- Problem details
Recreate the listing that follows line for line, without pictures.
****************
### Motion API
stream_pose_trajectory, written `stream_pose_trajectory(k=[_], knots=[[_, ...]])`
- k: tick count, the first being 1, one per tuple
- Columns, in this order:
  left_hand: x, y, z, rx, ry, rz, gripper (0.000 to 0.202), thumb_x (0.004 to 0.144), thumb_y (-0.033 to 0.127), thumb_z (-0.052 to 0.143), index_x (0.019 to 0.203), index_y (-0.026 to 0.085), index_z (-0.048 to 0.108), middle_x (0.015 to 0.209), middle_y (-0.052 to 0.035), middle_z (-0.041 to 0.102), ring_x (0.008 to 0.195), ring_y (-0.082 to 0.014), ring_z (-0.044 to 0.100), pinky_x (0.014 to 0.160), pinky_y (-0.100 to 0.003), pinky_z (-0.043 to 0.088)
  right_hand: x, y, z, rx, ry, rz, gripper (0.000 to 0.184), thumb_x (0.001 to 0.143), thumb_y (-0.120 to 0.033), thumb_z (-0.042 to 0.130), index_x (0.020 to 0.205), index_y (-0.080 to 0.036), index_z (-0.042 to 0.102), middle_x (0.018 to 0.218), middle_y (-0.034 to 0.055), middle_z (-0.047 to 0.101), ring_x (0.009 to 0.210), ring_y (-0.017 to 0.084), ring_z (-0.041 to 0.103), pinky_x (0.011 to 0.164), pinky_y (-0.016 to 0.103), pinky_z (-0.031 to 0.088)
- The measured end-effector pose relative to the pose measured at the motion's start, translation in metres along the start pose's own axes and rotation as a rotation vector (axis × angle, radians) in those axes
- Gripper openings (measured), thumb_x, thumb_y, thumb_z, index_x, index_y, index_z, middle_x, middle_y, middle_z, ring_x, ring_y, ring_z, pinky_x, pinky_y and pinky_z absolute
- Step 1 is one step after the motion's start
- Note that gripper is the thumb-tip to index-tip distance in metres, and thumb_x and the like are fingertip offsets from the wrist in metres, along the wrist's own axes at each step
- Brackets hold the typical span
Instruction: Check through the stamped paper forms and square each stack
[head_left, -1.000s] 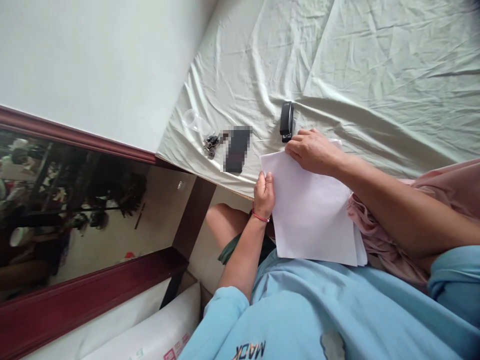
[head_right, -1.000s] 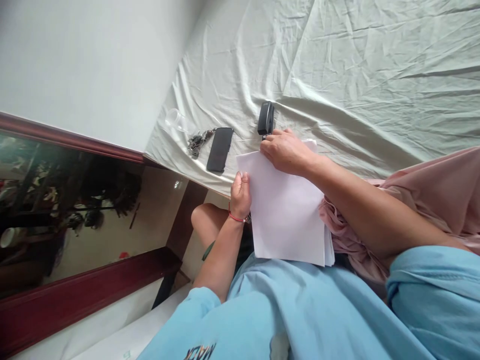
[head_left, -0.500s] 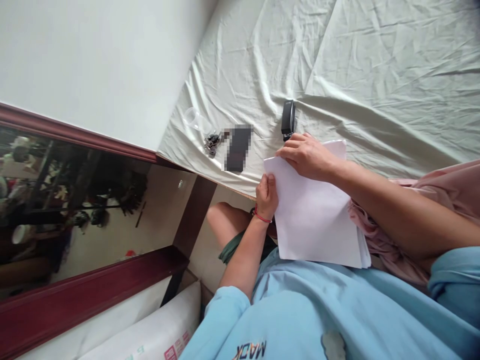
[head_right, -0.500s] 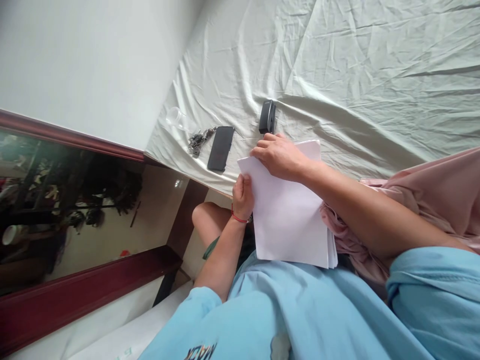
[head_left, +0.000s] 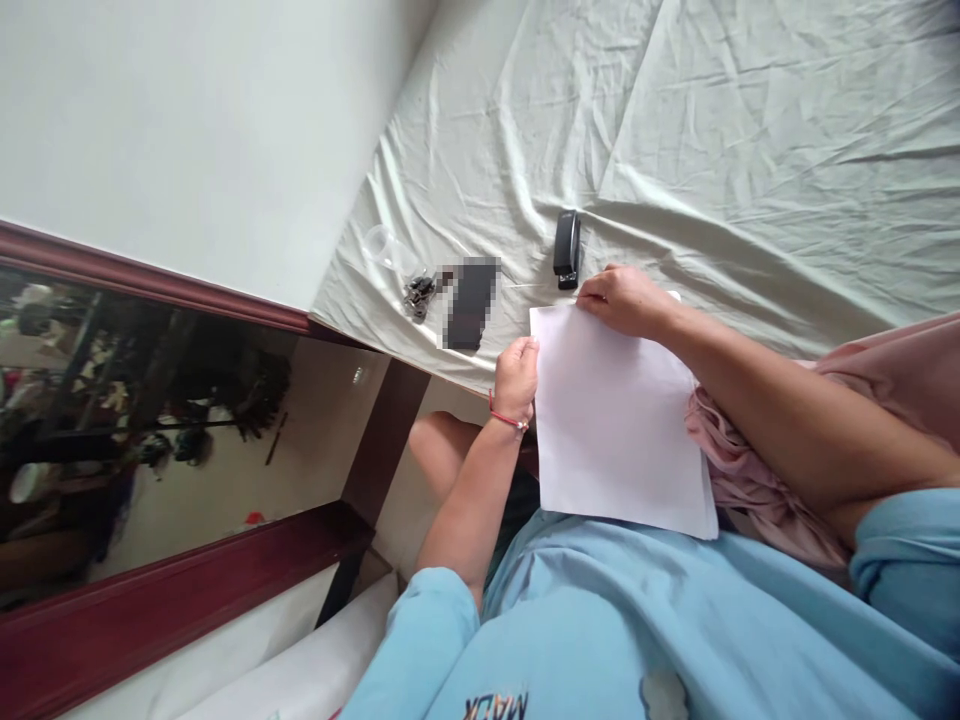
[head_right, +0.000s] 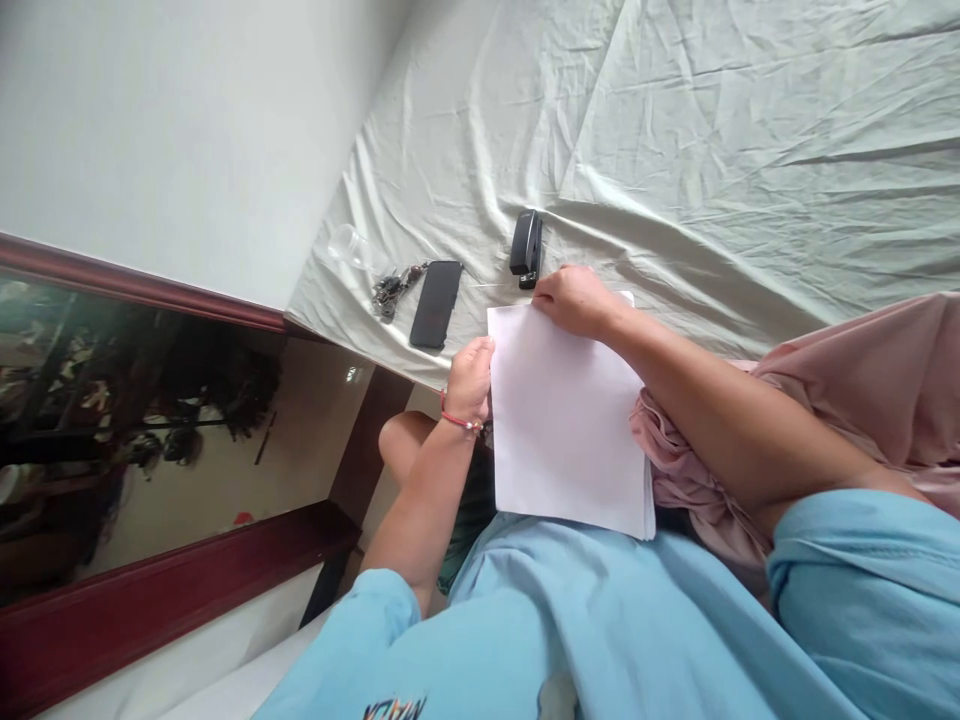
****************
- Answer
### Motion API
stream_pose_trajectory, written `stream_pose_trajectory(k=[_], knots=[[_, ...]])`
- k: tick count, the first being 1, one per tuple
- Columns, in this order:
  left_hand: x, y, z, rx, ry, rz, gripper (0.000 to 0.202), thumb_x (0.004 to 0.144), thumb_y (-0.033 to 0.127), thumb_z (-0.052 to 0.143), index_x (0.019 to 0.203), index_y (-0.026 to 0.085), index_z (-0.048 to 0.108), middle_x (0.015 to 0.209), middle_y (-0.052 to 0.035), middle_z (-0.041 to 0.102), ring_x (0.008 to 0.195), ring_y (-0.082 to 0.014), ring_z (-0.044 to 0.100), pinky_x (0.014 to 0.160), pinky_y (-0.100 to 0.003), pinky_z (-0.043 to 0.088)
  right_hand: x, y, z, rx, ry, rz, gripper (0.000 to 0.184), thumb_x (0.001 to 0.143), thumb_y (-0.120 to 0.033), thumb_z (-0.042 to 0.130), index_x (0.020 to 0.205), index_y (-0.080 to 0.036), index_z (-0.042 to 0.102), middle_x (0.018 to 0.218), middle_y (-0.034 to 0.055), middle_z (-0.047 to 0.101), ring_x (0.009 to 0.210), ring_y (-0.017 to 0.084), ring_z (-0.041 to 0.103), pinky_x (0.011 to 0.164), pinky_y (-0.016 to 0.103), pinky_z (-0.031 to 0.088)
- The measured end-effector pose relative to the pose measured at the motion's start, translation in metres along the start pose's own axes and rotation as a rotation vector (axis × angle, radians) in those axes
- Gripper openings (measured), thumb_x, thumb_y, thumb_z, index_x, index_y, index_z, middle_x, middle_y, middle_z, ring_x, ring_y, ring_z, pinky_x, pinky_y and pinky_z absolute
- Step 1 is one step after the motion's start
- Note that gripper is the thumb-tip to index-tip distance in metres, and thumb_x and the like are fingertip offsets from the wrist in metres, along the wrist's own axes at each step
- Brackets hold the typical span
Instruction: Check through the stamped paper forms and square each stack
[head_left, -1.000s] 
[head_right, -1.000s] 
[head_left, -0.500s] 
[head_right, -0.500s] 
[head_left, +0.000s] 
[head_right, +0.000s] 

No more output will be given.